* _THE TASK_: This exercise calls for copying every line below that holds the word "robot".

* _EXTRACTED DATA_:
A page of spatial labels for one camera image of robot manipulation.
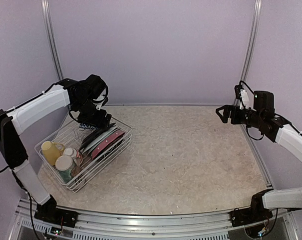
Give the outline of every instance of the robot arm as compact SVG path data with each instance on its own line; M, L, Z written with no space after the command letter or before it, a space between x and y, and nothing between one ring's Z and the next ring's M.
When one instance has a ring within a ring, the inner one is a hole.
M268 91L255 91L254 107L248 107L247 93L241 84L235 86L240 105L224 105L216 109L223 123L244 124L257 128L272 142L290 151L302 162L302 133L286 118L275 114L274 95ZM250 208L231 212L233 226L259 222L272 217L271 209L302 209L302 187L284 190L265 190L252 197Z
M111 115L101 109L108 101L107 94L107 85L99 76L91 75L82 81L64 79L17 107L0 110L0 152L17 183L37 202L36 219L58 225L63 219L64 226L74 227L77 213L56 207L55 199L46 191L27 160L19 135L36 121L66 106L70 106L70 111L80 112L79 123L103 128L111 119Z

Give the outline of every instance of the white wire rack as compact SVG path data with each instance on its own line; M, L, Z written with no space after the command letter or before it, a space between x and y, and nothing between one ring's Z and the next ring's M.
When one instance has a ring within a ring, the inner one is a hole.
M85 153L83 155L83 162L79 167L79 173L67 183L63 181L56 168L54 166L51 166L43 156L41 145L45 141L51 141L63 144L66 148L72 147L79 149L82 140L86 136L88 136L92 132L92 130L82 129L79 127L79 123L70 121L69 123L59 128L57 131L52 133L50 136L43 139L37 145L35 145L34 149L43 160L45 166L58 180L58 182L70 191L76 193L131 144L132 127L114 117L112 118L111 123L115 123L119 129L125 132L125 134L120 139L118 139L111 148L109 148L107 151L105 151L95 159L92 159L88 152Z

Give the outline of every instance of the metal frame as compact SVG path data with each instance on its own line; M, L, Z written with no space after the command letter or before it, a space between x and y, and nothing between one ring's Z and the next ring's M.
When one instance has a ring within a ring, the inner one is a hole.
M46 28L46 34L49 40L49 46L52 54L55 71L58 79L61 81L62 79L64 79L64 77L63 77L62 68L55 45L49 2L48 0L41 0L41 3L42 3L42 12L43 12L44 24Z
M260 168L260 171L261 171L261 174L263 176L263 179L266 183L266 187L267 189L273 189L273 186L272 186L272 183L271 183L271 180L270 180L270 176L267 172L267 169L266 169L266 166L264 164L264 161L258 151L258 149L256 148L256 145L255 143L253 142L253 140L248 136L247 132L246 132L246 128L244 125L241 125L241 130L243 132L243 135L245 136L246 138L246 141L248 143L248 145L250 146L251 150L252 150L252 153L253 153L253 156L255 157L255 160L257 162L257 165L259 166Z
M75 239L90 239L92 236L119 240L150 238L153 240L170 238L177 240L193 239L202 236L223 235L228 231L243 229L244 227L247 228L261 223L232 227L229 210L196 214L150 216L94 212L62 206L61 208L74 210L79 213L78 222L74 229L69 227L63 228L63 231L69 235L69 238L66 239L73 239L72 237L79 235L84 237ZM35 203L33 203L32 209L34 212L36 209ZM12 233L18 233L22 221L30 221L29 214L29 201L21 199L15 213ZM293 221L290 213L285 209L279 210L278 217L284 217L289 223ZM56 227L37 219L33 220L36 229L40 232L44 232L44 229L47 227ZM294 225L291 224L291 226L287 224L290 239L298 240L294 235ZM31 225L27 224L24 227L31 228ZM16 234L11 234L9 240L14 240L16 237Z
M284 216L284 223L290 240L301 239L299 237L297 225L292 212L289 212L286 216Z
M246 81L246 77L249 72L252 57L253 57L253 51L254 51L254 46L257 37L259 21L260 21L260 15L261 15L261 8L262 8L262 0L255 0L255 8L254 8L249 44L247 46L246 56L245 56L244 65L242 68L242 73L240 78L240 80L244 82Z

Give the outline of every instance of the small container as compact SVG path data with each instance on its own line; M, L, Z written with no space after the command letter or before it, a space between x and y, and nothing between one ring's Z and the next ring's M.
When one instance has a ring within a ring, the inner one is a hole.
M71 156L71 158L74 160L75 164L78 167L81 166L81 163L83 162L82 154L75 148L71 148L71 147L66 148L63 152L63 155Z
M55 167L66 184L79 173L79 168L68 155L60 156L55 162Z

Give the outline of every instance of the lavender backdrop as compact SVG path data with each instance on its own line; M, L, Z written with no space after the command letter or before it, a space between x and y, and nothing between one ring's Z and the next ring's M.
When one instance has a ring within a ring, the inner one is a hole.
M264 0L248 75L254 90L275 95L276 112L302 130L302 0ZM302 164L268 139L256 143L274 187L302 187ZM302 239L302 211L294 212Z
M254 0L50 1L63 74L100 75L111 104L226 104Z
M0 0L0 109L16 106L56 81L40 1ZM34 145L54 131L64 115L64 110L54 112L23 133L22 141L36 169L41 160ZM5 166L0 154L0 169ZM10 171L0 174L0 240L5 239L21 196L25 194Z

* _ANSWER SPACE_:
A page of spatial labels for one camera image of robot manipulation.
Give the outline of every instance of the robot arm as compact SVG path data with each instance on its own line; M, L, Z written with no space after the command letter or before it, a space between x and y, and nothing between one ring's Z and the next ring's M.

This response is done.